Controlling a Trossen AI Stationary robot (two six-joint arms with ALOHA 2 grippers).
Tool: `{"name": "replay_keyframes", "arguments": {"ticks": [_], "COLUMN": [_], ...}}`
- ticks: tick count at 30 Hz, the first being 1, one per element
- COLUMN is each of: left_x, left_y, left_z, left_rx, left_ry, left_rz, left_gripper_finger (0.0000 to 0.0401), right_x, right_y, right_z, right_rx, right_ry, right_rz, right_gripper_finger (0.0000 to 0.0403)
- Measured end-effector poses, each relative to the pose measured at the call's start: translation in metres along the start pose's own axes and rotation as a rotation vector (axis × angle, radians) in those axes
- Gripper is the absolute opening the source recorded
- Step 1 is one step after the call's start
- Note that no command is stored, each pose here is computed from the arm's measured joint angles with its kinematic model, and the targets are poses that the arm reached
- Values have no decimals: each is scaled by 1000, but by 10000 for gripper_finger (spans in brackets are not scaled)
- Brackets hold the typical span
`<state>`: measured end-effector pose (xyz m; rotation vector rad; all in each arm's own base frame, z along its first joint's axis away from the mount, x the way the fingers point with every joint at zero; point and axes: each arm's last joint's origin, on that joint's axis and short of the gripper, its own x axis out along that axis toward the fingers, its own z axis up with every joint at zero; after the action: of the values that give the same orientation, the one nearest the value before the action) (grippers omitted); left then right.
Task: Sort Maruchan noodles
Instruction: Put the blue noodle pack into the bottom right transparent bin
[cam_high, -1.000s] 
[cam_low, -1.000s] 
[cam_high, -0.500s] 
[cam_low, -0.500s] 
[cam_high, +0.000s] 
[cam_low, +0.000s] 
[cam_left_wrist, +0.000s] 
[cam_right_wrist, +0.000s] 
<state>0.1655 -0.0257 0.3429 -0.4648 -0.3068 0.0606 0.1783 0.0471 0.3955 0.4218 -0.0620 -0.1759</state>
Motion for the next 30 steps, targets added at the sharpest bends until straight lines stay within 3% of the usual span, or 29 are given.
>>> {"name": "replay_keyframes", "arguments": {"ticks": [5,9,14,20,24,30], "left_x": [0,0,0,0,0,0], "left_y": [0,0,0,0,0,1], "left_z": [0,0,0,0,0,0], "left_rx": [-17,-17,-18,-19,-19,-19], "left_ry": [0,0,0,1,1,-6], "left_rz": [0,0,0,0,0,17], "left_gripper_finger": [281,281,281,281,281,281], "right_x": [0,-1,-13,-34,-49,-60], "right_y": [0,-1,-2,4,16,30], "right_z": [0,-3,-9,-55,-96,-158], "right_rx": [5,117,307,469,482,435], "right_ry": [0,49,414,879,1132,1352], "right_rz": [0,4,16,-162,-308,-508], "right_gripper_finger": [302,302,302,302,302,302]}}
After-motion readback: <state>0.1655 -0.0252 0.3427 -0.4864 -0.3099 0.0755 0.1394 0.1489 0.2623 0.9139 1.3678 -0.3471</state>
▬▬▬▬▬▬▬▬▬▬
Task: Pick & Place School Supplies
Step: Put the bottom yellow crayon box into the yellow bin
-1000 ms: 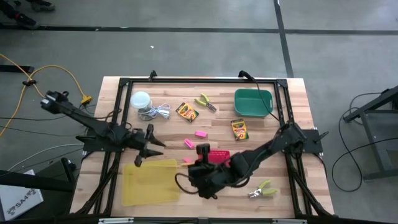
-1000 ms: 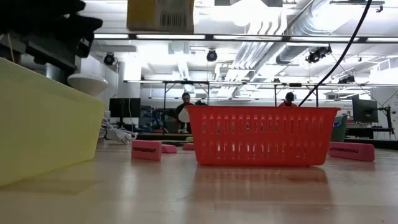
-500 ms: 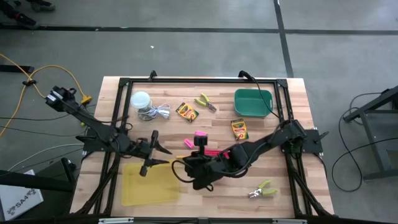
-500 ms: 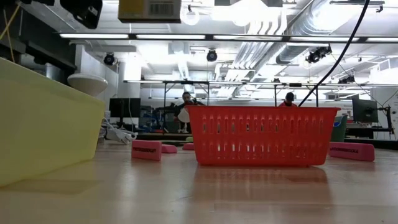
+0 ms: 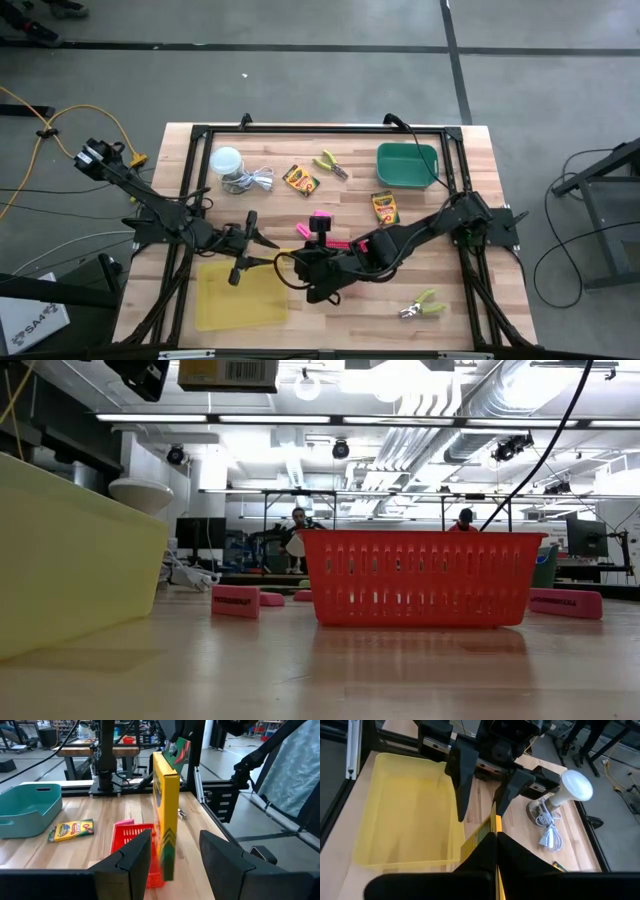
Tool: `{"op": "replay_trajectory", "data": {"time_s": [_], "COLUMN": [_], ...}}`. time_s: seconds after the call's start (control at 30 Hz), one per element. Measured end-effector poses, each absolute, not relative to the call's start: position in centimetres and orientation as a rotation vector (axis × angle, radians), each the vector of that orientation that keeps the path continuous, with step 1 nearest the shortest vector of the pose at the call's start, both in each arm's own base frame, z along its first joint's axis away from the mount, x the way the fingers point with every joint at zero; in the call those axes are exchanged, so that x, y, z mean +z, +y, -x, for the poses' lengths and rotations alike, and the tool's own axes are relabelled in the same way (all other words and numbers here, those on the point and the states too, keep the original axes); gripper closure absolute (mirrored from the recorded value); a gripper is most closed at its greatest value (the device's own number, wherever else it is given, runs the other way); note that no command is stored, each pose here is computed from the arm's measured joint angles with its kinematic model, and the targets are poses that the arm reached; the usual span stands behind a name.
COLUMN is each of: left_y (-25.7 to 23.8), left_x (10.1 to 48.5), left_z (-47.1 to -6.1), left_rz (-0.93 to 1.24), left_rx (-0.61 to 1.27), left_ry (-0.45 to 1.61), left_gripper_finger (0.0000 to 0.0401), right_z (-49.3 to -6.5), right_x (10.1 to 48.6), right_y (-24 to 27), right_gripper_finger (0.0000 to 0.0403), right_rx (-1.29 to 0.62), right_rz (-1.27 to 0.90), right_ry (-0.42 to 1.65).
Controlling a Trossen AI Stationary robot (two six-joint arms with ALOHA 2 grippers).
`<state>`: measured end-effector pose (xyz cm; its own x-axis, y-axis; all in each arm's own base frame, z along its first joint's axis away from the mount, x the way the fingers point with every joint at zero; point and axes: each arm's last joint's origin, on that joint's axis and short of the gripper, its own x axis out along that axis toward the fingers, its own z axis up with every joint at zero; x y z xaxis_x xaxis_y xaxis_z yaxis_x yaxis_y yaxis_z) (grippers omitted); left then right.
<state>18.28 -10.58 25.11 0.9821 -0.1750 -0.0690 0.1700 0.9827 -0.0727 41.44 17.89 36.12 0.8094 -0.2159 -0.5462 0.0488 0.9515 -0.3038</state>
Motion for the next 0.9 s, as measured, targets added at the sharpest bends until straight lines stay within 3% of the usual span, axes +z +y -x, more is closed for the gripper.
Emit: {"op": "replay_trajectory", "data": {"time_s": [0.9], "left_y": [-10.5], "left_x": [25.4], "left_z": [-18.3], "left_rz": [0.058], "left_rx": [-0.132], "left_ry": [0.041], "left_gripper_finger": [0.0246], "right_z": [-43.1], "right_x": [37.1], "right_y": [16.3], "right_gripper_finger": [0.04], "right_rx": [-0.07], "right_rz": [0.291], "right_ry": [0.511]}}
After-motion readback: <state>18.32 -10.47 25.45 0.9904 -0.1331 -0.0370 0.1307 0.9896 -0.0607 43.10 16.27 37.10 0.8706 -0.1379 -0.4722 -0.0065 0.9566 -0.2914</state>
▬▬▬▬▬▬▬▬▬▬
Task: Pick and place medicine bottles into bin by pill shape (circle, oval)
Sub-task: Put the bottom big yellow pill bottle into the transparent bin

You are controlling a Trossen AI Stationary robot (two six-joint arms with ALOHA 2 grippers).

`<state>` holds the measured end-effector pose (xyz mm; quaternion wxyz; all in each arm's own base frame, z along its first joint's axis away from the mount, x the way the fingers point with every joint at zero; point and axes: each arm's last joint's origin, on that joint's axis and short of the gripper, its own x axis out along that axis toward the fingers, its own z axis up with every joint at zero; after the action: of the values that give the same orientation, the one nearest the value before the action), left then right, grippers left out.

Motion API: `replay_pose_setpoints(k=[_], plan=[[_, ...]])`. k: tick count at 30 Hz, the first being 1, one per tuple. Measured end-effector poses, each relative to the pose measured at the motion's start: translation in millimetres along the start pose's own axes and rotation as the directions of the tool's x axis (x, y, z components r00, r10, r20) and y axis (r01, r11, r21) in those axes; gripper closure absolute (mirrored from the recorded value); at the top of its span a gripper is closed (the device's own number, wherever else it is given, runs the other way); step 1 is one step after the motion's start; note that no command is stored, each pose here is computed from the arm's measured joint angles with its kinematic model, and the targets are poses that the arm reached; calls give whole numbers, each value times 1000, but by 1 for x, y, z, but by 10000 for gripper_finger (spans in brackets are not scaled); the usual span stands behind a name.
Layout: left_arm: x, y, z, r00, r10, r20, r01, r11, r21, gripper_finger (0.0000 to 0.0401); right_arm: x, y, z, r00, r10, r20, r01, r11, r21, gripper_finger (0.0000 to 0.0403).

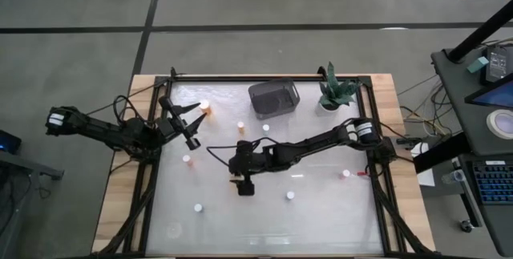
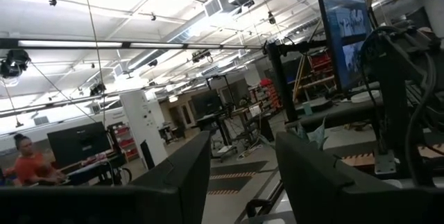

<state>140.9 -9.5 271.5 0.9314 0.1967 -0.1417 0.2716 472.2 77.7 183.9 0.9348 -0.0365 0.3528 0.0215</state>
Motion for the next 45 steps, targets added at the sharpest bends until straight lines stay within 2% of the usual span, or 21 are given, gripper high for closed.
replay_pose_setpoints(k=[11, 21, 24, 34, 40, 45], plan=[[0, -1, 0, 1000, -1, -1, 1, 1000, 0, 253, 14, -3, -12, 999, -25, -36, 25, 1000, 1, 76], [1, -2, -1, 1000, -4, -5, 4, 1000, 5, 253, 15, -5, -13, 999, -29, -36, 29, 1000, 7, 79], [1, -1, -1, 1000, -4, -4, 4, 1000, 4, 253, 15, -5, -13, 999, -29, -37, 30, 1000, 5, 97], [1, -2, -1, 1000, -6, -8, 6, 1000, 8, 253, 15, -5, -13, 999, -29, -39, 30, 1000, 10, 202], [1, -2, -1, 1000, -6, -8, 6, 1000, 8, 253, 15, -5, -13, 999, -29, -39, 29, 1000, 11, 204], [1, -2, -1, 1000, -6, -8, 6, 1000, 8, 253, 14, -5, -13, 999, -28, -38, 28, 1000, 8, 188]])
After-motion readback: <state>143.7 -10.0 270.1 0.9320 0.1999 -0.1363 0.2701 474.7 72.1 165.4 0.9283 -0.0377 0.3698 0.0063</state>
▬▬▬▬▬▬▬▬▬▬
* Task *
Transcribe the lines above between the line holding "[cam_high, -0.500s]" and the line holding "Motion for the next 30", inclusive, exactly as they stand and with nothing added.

* Reply to the exercise *
[cam_high, -0.500s] 
[cam_low, -0.500s] 
[cam_high, +0.000s] 
[cam_low, +0.000s] 
[cam_left_wrist, +0.000s] 
[cam_right_wrist, +0.000s] 
<state>0.1655 -0.0257 0.3429 -0.4648 -0.3068 0.0606 0.1783 0.0471 0.3955 0.4218 -0.0620 -0.1759</state>
Motion for the next 30 steps, targets added at the sharpest bends until straight lines stay within 3% of the usual span, or 29 are given.

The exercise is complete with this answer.